There is currently a 8-cent per barrel tax collected by the federal government which goes into a fund to cover potential future damages.
I understand the intent of a liability cap, including allowing smaller oil companies to be able to get affordable insurance, but I have to say that a $75 million cap seems small and represents little more than corporate welfare, redistributing potential liability from multi-million or multi-billion dollar companies to taxpayers to the extent that an event depletes the fund. Particularly during these days of $80/barrel oil.
The Hill reports that small oil companies would rather see an increase in this tax to then increase the size of the clean-up fund rather than a massive increase in the liability cap.
Even if this plan makes sense, Democrats in DC are likely to ignore it because it doesn’t appear aggressive enough and heaven knows they always want to be seen as “doing something.”
But the biggest problem with the rumored proposal is that it would apply retroactively to BP for the ongoing Gulf of Mexico oil spill. I’m not here to defend BP in any way, but changing the rules of the game because politicians don’t like how the game is going is unjust.
I’m not a lawyer, but let me clarify one point here:
Many people are writing about the retroactive change in liability as being an ex post facto law. That is actually not clear because the Supreme Court has ruled at least once that ex post facto impermissibility relates primarily to making something a crime which was not a crime when it was committed. The application of the concept of ex post facto to civil law and liability is still unclear, although the idea of “punitive intent” has crept into Supreme Court discussion of the issue. This means that if a case like this got to the Court, the decision might hang on whether it is determined that the increased liability is effectively punishment of BP.
To the extent that the government will argue (and not entirely unreasonably) that the purpose of the measure is simply to recover costs and not to punish, there is a strong chance the retroactive change would be upheld by the Court.
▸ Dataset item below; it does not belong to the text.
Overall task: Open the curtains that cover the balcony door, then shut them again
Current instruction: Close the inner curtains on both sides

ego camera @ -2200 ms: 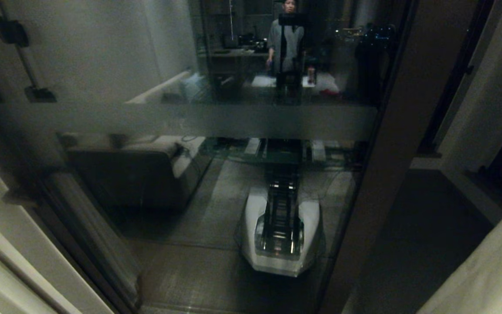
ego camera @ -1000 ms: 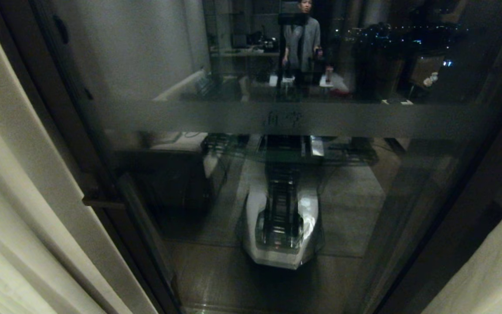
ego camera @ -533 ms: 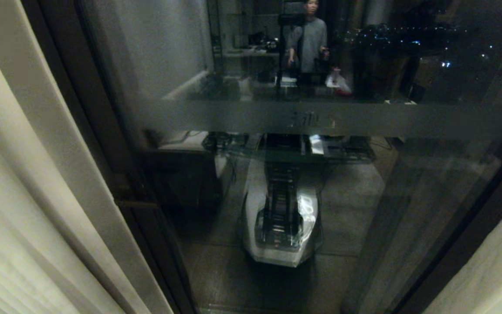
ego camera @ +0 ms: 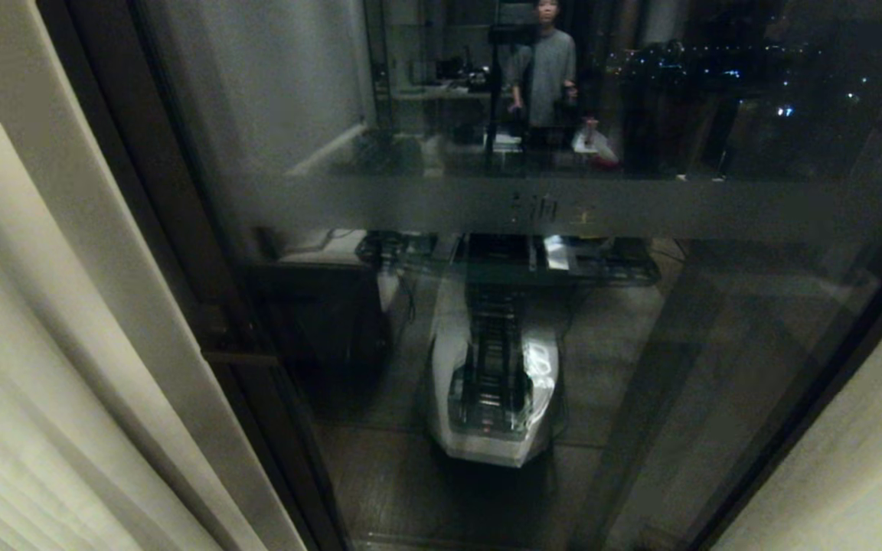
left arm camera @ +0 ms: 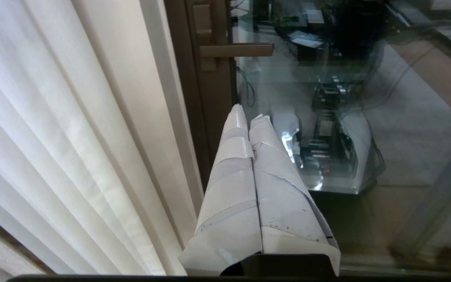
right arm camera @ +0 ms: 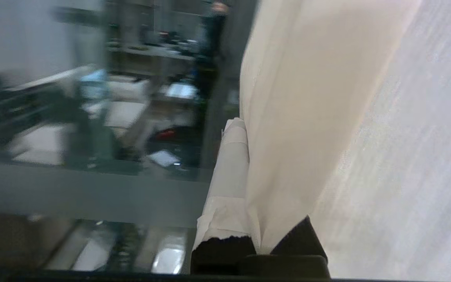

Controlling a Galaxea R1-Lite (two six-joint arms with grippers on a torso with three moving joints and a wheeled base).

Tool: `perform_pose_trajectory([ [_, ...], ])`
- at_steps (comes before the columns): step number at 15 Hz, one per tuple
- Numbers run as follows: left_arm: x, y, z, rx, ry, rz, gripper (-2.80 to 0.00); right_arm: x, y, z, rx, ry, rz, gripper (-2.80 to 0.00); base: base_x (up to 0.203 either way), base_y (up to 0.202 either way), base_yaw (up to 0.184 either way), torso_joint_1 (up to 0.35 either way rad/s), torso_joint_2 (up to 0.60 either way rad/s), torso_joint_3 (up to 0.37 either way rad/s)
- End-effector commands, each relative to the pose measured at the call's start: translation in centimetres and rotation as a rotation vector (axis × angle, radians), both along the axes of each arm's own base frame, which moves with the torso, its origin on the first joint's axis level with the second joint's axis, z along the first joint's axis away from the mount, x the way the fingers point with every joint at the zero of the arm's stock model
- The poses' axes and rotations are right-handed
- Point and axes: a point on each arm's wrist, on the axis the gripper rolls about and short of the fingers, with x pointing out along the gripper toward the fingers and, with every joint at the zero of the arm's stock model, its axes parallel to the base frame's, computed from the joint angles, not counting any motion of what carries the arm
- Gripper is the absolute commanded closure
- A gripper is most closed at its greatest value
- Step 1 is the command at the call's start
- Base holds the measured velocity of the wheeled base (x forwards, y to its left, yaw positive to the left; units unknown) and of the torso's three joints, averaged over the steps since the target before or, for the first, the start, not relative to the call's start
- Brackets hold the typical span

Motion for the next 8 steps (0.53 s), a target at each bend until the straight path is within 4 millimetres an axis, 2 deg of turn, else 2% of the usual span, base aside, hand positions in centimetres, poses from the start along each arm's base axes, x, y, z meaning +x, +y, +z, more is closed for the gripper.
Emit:
perform_pose_trajectory([
  [1, 0.0, 0.0, 0.0, 0.001, 0.0, -0.001, 0.0, 0.4, 1.0, -0.1, -0.031, 0.006, 0.062, 0.0, 0.0, 0.0, 0.0, 0.0, 0.0, 0.0],
  [8, 0.0, 0.0, 0.0, 0.001, 0.0, 0.0, 0.0, 2.0, 3.8, -1.4, -0.044, 0.059, 0.189, 0.0, 0.0, 0.0, 0.0, 0.0, 0.0, 0.0],
])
Furthermore, the fact that the increased liability probably doesn’t mean the oil companies will have an even greater incentive to avoid oil spills (because how is an oil company going to argue that they don’t already avoid spills to the greatest possible extent?) also argues against the measure being defined as punitive.
But that doesn’t make changing the rules retroactively OK. It shows a government of reactive vindictive populists, a rule of men rather than of law, and a tendency to behave in ways which we should expect from Hugo Chavez, not the US Congress.